Category: This Space of Mine — Published:

Inspired by our current season of exhibitions, we’ve been visiting the studios of artists, designers, choreographers and more to shed light on the environments that inspire creative work.

In the final interview of the series, we speak with Joe Moran whose wide-ranging practice incorporating performance, critical writing, drawing, curation and advocacy projects. His work centres the body and embodied presence as a site of complex subjectivities and political unrest, with queering frequently deployed as its principal critical strategy.

Go behind the scenes with Joe on our YouTube channel and share your own making space with us using #ThisSpaceOfMine. To discover the studios of more than 80 artists from around the world, book your tickets now for A Century of the Artist’s Studio: 1920-2020.

Where do you create/make?

I’m based in London and my practice allows me to work in quite a few different places. I’m an artist and a choreographer, so I work in a lot of dance studios, but then I also work in the visual arts a great deal. My practice kind of expands into drawing and spray paint work, so I also have a more traditional artist’s studio. 

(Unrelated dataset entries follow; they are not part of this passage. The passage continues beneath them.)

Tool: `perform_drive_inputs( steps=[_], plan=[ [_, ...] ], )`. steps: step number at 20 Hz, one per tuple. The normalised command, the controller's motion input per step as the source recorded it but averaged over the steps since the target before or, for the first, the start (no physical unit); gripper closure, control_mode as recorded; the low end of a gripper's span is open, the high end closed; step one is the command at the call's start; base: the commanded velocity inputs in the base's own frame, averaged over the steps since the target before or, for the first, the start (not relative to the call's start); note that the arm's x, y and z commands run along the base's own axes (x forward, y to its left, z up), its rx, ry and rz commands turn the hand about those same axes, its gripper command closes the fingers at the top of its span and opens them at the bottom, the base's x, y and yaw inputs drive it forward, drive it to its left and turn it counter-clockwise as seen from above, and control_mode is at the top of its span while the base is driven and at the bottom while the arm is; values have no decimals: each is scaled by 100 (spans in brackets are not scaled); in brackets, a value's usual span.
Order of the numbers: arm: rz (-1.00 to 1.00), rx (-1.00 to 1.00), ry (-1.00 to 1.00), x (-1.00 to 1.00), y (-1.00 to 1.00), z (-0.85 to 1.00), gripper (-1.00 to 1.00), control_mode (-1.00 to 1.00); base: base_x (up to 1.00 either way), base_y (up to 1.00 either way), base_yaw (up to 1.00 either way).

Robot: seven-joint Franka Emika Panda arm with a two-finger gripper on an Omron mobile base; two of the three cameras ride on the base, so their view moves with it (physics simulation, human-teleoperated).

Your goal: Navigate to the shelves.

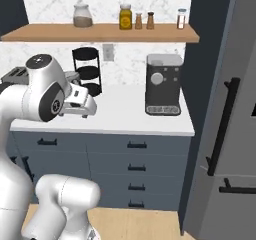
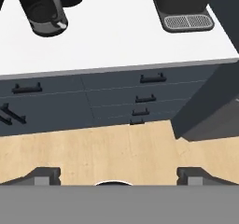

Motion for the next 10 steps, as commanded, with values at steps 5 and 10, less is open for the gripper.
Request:
perform_drive_inputs(
  steps=[5, 10],
  plan=[
    [0, 0, 0, 0, 0, 0, -100, 100, 58, -23, 29],
    [0, 0, 0, 0, 0, 0, -100, 100, 62, -18, 22]
  ],
)
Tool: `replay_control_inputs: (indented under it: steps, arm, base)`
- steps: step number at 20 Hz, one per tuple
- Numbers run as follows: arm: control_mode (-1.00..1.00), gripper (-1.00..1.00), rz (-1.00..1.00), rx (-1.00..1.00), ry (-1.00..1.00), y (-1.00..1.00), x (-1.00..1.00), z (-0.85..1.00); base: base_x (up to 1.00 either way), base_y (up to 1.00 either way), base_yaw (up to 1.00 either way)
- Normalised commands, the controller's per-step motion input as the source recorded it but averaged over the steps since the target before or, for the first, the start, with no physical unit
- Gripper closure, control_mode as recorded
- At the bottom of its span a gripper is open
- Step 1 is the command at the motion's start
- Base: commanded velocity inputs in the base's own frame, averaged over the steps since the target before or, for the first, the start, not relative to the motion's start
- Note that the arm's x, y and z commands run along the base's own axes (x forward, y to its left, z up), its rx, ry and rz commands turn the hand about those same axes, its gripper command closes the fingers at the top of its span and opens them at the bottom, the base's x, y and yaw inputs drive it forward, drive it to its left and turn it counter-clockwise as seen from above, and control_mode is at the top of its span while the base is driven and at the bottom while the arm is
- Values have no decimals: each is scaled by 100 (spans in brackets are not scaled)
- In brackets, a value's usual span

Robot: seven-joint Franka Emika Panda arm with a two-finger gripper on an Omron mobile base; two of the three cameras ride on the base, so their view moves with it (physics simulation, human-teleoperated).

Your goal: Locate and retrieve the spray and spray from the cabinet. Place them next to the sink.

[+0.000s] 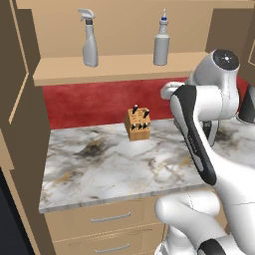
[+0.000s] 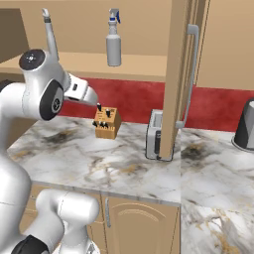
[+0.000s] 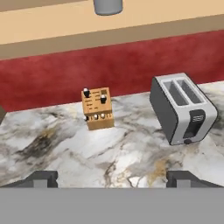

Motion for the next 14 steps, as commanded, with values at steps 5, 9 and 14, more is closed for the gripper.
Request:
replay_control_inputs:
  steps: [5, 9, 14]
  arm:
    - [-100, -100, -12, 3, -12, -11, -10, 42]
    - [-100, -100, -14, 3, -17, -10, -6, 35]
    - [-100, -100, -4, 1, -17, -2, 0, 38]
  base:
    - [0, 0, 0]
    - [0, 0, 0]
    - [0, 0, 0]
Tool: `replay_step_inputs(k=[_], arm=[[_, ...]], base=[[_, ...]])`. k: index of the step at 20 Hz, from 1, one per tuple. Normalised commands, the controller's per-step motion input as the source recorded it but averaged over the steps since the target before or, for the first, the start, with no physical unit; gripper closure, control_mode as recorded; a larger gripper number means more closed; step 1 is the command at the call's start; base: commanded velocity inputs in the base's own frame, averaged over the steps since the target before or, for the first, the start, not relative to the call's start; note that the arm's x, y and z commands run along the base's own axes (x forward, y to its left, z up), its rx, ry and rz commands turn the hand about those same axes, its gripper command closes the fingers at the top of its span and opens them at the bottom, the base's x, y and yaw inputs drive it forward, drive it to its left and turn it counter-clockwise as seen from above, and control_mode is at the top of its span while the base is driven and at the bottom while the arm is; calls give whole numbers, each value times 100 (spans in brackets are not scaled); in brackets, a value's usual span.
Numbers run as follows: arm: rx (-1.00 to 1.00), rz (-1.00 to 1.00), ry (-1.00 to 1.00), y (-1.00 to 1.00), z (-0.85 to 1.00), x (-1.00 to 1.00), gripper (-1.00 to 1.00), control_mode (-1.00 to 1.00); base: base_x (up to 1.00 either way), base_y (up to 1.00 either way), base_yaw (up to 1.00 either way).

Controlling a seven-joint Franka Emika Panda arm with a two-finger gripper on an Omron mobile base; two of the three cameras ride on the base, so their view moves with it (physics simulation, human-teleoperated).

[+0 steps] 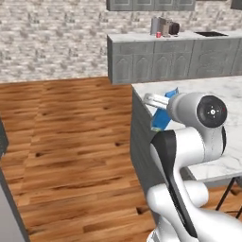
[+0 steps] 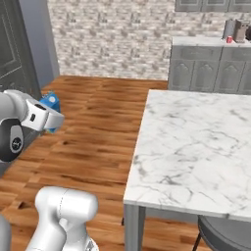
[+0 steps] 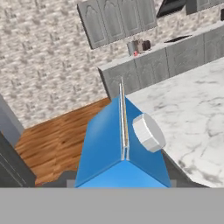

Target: Take a sugar cube from the saucer and place it inside the coffee. Then, grab milk from the fridge and place it next to the coffee on the counter to sweeten the coffee.

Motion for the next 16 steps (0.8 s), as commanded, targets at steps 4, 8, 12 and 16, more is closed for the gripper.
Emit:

Where I’m working with really depends on the project and the work that I’m making. I do a lot of work in my studio on my own, but of course, making dance is very collaborative, and I will often be in a room with lots of dancers and we’ll be working all together. So it’s a real spectrum from solitude, or individual practice, to very open collaborative work. 

How has your creative space/studio evolved over time? 

The space where I’ve worked has changed quite a lot over the last couple of years in particular. Historically I’ve just been working in dance studios, or kind of ad hoc studio spaces, but in the last few years, I‘ve been trying to experiment with much more of a hybrid space. So my studio at the moment is a kind of experiment which has a dance floor and that can be for movement research or quite small scale, movement work. Then at the same time, I’m able to do more of the messy work, like spray paint work or drawing. They can be quite difficult to coexist because dance or movement needs primarily a kind of warm, clean and not too hard a floor, and then that is slightly at odds with my spray paint fumes. But I’m trying to bring them together and that is how the space is evolving. 

What unusual environments have you used as a studio?

I’ve worked in lots of different spaces and in London, especially, it’s common to see artists reappropriating disused spaces. Recently I was introduced to a collector who bought a new flat, and for various planning reasons, wasn’t going to be able to use it for the first year. So it was a kind of gutted, disused flat and she wanted artists to use it. So I had a huge space for about six months, but it was freezing!

I’ve also worked a lot with performance in gallery and visual arts contexts. Once at a small gallery, we were preparing on the evening of an opening and they had set up a curtain in the office. We thought, wow, that’s so kind of them, they’ve set up this kind of private space for us that’s separate from their office. But then we realised, that this ‘warm up space’ was actually the corridor to the loo, and how they separated their office. So I’ve also had a toilet corridor as a studio. 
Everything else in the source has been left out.